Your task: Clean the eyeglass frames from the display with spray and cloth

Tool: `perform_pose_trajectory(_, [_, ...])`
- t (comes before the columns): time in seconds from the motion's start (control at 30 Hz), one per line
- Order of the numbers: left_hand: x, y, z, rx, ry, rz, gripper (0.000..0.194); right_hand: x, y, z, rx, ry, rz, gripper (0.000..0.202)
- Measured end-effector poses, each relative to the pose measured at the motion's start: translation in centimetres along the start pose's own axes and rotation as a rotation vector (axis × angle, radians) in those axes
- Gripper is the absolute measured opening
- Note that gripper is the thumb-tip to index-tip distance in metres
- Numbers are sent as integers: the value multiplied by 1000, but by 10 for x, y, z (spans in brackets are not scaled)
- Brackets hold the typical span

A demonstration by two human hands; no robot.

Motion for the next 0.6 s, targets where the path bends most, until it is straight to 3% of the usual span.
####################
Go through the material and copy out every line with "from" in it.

▶ **FINISHED TASK**
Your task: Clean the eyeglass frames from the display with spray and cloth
- t (comes before the columns): time in seconds from the motion's start (control at 30 Hz), one per line

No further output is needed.